═══ Records supplied
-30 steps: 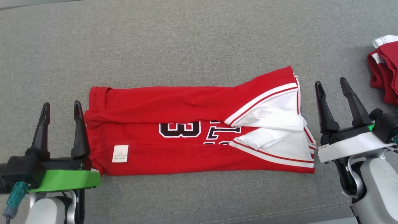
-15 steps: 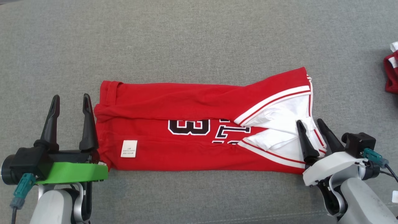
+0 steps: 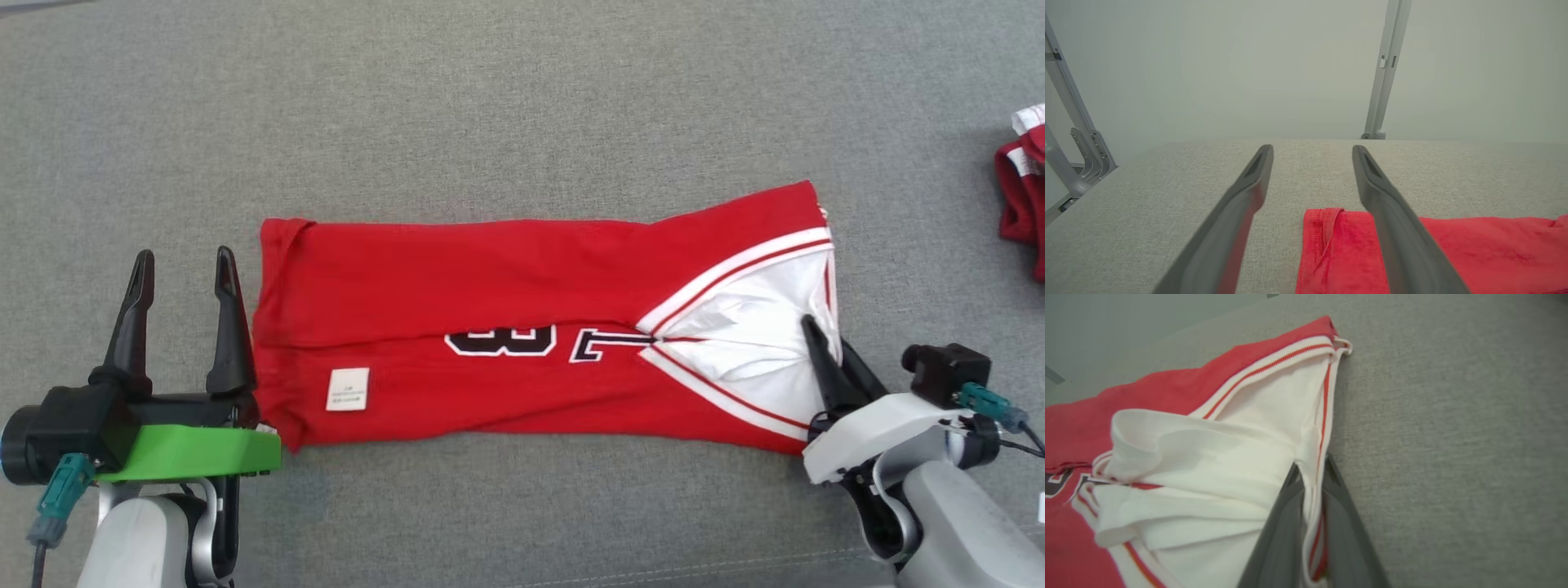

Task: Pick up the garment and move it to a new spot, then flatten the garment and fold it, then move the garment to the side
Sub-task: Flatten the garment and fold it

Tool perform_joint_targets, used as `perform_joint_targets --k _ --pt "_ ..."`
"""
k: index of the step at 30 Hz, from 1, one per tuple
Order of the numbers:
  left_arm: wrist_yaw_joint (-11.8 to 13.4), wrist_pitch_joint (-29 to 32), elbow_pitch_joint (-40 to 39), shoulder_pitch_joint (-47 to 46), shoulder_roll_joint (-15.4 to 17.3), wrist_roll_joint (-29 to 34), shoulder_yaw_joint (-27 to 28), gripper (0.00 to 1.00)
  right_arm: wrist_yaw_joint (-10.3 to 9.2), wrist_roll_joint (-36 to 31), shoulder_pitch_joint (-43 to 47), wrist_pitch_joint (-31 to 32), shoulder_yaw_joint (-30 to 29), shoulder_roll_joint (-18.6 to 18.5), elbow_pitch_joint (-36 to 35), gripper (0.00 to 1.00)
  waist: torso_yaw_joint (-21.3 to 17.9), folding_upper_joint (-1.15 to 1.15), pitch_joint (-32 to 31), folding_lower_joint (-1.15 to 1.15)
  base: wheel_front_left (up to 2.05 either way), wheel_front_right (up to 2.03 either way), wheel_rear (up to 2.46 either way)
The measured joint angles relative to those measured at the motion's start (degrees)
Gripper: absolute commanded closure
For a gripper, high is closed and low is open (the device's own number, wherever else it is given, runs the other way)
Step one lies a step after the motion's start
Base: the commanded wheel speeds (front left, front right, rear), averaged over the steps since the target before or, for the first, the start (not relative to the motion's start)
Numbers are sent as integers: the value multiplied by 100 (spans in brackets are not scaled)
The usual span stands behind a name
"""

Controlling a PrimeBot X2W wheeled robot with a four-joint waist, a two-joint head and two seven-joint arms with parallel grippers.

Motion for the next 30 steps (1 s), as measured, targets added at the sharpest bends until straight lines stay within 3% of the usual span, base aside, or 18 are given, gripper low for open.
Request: perform_joint_targets --k 13,23,30 --pt "-11 -7 -107 5 41 35 52 0 -8 -303 21 21 -980 -839 -58 100 -302 0 -52 0 0 0 0" --pt "52 31 -176 25 112 32 71 0 -13 -364 -395 29 123 -697 -858 100 -500 0 -104 0 0 0 0" --pt "68 104 -276 22 166 33 51 0 -13 -405 -665 398 1137 -168 -1834 100 -571 0 -165 0 0 0 0"
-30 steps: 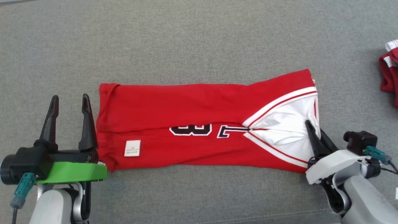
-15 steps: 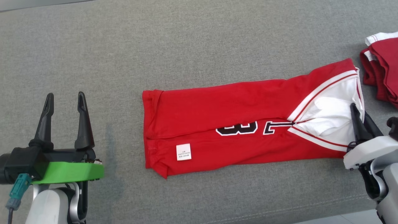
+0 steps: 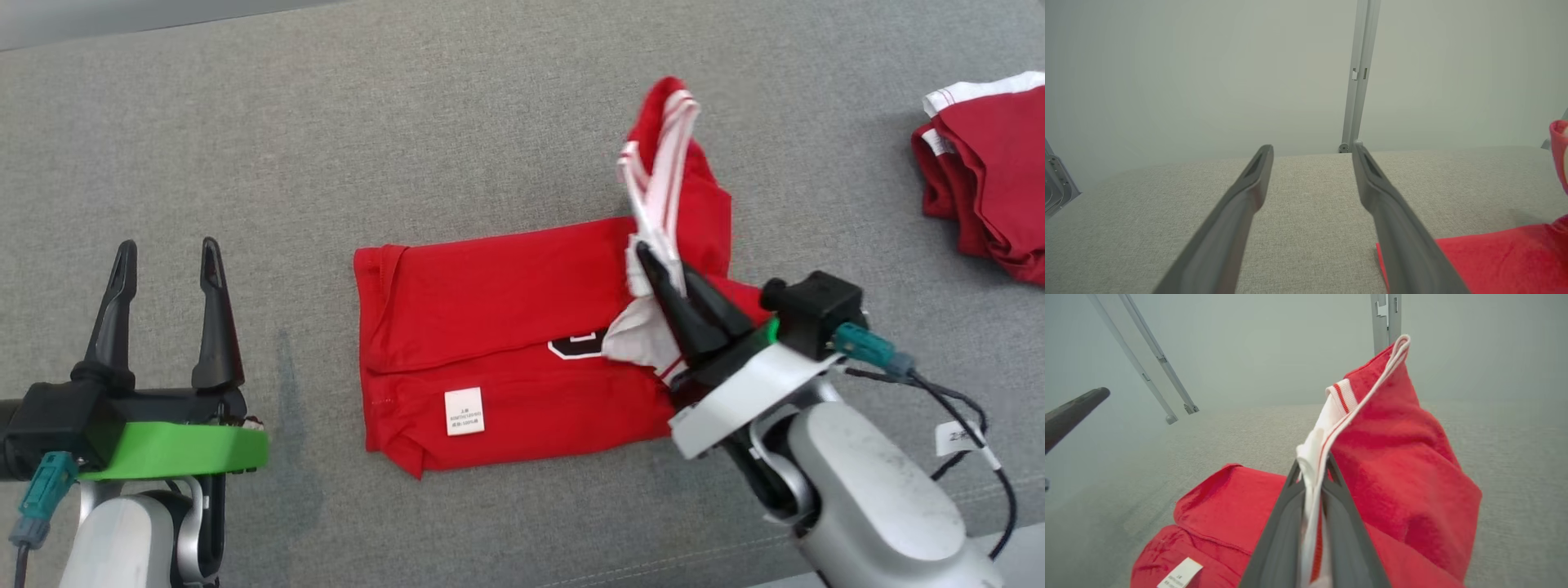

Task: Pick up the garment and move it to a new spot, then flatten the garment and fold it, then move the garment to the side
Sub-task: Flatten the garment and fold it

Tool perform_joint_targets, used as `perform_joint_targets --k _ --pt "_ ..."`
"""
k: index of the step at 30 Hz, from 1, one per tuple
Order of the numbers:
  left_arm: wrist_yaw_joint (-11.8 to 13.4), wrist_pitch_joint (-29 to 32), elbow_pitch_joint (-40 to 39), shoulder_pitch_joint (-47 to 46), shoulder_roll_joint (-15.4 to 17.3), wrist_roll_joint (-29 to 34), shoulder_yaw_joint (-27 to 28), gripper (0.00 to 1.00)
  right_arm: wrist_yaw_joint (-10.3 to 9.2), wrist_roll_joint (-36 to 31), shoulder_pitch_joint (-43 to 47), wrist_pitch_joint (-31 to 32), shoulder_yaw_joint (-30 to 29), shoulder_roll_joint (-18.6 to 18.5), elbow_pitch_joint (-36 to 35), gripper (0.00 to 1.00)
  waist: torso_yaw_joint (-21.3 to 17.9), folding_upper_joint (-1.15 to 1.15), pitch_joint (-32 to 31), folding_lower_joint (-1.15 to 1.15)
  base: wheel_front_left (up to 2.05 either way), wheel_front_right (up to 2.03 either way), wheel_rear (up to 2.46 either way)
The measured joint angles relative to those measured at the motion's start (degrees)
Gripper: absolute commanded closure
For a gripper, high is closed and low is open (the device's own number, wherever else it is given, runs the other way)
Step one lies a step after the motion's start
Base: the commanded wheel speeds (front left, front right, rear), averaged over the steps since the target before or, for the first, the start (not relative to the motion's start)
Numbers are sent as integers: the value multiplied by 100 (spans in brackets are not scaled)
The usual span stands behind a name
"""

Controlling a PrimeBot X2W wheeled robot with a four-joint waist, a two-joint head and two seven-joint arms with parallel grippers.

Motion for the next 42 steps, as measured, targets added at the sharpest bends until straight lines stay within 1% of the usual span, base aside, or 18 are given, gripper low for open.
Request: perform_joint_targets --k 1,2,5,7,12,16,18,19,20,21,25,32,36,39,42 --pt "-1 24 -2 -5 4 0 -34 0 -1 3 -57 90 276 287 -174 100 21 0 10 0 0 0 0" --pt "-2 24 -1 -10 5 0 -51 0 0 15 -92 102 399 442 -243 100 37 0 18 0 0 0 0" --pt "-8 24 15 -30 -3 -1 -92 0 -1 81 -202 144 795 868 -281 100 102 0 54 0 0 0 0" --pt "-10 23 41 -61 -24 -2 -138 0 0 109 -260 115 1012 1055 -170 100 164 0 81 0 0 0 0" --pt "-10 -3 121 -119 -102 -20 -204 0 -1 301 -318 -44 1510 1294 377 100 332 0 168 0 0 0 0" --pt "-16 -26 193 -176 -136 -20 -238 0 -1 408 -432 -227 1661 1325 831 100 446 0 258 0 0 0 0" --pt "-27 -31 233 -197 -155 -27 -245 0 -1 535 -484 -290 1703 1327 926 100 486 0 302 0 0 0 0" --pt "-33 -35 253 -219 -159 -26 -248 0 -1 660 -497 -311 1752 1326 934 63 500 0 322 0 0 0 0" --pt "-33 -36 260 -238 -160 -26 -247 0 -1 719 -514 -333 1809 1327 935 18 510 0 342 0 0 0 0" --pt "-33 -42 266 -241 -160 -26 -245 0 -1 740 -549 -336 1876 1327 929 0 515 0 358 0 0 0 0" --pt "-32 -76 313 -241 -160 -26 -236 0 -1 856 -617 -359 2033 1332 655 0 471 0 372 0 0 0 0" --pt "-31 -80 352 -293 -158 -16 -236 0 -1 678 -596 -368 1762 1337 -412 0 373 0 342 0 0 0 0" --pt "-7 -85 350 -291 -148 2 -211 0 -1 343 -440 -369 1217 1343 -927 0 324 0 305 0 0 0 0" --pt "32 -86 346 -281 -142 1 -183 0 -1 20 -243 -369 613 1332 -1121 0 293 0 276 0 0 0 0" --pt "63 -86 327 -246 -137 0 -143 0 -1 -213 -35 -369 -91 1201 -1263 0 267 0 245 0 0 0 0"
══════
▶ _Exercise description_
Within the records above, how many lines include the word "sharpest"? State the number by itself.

▶ _Response for this exercise_
2